Detailed Description

Embodiments of the present disclosure will be described in more detail below with reference to the accompanying drawings. While embodiments of the present disclosure are shown in the drawings, it should be understood that the present disclosure may be embodied in various forms and should not be limited by the embodiments set forth herein. Rather, these embodiments are provided so that this disclosure will be thorough and complete, and will fully convey the scope of the disclosure to those skilled in the art.

The term "including" and variations thereof as used herein is intended to be open-ended, i.e., "including but not limited to". Unless specifically stated otherwise, the term "or" means "and/or". The term "based on" means "based at least in part on". The terms "one example embodiment" and "one embodiment" mean "at least one example embodiment". The term "another embodiment" means "at least one additional embodiment". The terms "first," "second," and the like may refer to different or the same object. Other explicit and implicit definitions are also possible below.

Example 1

The invention discloses a hydrogen supply device for a fuel cell engine, which comprises a main proportional valve, a bypass proportional valve and an ejector which are integrated into a whole as shown in figures 1 to 2.

The main proportional valve and the ejector are sequentially connected with a hydrogen inlet of the electric pile to form a main gas supply branch which is disconnected when the engine is started and closed. When the engine is at a low working condition point and a high working condition point, the main air supply branch is conducted.
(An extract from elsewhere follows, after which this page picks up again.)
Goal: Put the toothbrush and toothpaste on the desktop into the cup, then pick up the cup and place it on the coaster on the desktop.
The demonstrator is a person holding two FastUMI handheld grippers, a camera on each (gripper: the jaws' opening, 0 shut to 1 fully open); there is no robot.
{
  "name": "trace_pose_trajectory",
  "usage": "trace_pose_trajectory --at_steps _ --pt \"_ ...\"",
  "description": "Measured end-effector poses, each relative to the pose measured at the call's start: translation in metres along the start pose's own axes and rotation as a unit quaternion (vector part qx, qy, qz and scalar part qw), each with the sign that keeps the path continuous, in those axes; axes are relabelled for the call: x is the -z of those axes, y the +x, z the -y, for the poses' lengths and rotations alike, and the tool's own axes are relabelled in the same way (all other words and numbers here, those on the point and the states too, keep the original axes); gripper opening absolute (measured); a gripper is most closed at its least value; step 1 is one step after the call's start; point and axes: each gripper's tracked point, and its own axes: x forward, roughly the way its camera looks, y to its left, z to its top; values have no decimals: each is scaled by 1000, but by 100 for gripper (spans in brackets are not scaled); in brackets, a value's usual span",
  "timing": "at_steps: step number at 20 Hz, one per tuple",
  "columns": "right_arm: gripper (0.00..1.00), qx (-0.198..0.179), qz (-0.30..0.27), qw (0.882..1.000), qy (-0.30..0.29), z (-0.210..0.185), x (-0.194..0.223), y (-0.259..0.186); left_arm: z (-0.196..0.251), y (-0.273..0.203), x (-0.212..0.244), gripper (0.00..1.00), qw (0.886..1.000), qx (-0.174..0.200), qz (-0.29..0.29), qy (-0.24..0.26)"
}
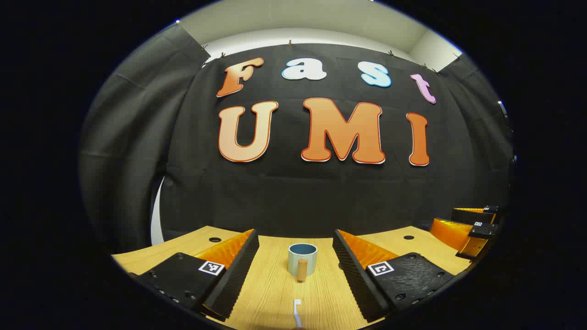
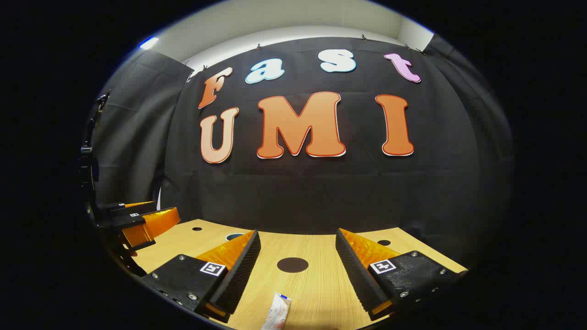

The bypass path proportional valve is directly connected with a hydrogen inlet of the galvanic pile and is connected with the main gas supply branch in parallel to form a bypass gas supply branch which is started when the engine is switched from a low working condition point to a high working condition point after being started and is disconnected from the high working condition point to the low working condition point.

The operating point may be one of output current, output power and required hydrogen pressure of the electric pile. Taking the output current of the galvanic pile as an example, the high working condition point is that the current reaches more than 280A, the low working condition point is that the current is less than 260A, the current is a hysteresis interval between 260A and 280A, when the current exceeds 280A, the Bypass proportional valve is opened, and when the current is less than 260A, the Bypass proportional valve is closed, so that the frequent jump of the state of the Bypass proportional valve is prevented.

When the fuel cell engine is switched to the high working condition point, the main gas supply branch and the bypass gas supply branch are both switched on to supplement hydrogen for the fuel cell engine.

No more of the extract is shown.